* Activity: The lines to repeat are those below from the one containing "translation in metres" down to the one containing "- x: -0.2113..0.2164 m", both included; reproduce them exactly and nothing else.

* Provided data:

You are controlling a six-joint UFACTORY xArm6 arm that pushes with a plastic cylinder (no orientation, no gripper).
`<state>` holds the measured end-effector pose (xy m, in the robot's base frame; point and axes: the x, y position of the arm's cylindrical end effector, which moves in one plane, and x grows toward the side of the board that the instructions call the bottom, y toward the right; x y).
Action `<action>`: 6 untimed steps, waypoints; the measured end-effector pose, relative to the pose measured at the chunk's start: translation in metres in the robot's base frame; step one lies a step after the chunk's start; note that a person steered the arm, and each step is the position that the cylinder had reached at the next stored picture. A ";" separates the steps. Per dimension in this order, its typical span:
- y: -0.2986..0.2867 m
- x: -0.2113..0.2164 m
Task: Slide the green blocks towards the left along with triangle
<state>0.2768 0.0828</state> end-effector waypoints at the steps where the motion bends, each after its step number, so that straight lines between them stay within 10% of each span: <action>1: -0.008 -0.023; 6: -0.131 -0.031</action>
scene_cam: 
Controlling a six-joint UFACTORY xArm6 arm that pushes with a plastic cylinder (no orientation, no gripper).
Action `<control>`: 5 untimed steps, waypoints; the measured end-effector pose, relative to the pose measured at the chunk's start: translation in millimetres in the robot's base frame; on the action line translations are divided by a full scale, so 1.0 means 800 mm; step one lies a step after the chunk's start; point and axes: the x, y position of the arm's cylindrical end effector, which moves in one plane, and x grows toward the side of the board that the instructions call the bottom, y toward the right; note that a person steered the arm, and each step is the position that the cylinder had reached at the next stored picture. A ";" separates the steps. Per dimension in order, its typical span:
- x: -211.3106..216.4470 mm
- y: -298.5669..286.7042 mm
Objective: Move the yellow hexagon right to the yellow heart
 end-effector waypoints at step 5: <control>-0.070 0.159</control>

* Written solution:
Action `<action>`: 6 untimed steps, waypoints; the measured end-effector pose, relative to the pose measured at the chunk's start: translation in metres in the robot's base frame; step one lies a step after the chunk's start; note that a person steered the arm, and each step is the position that the cylinder had reached at the next stored picture. A ";" separates the steps. Per dimension in this order, its typical span:
- y: -0.2986..0.2867 m
- x: -0.2113..0.2164 m

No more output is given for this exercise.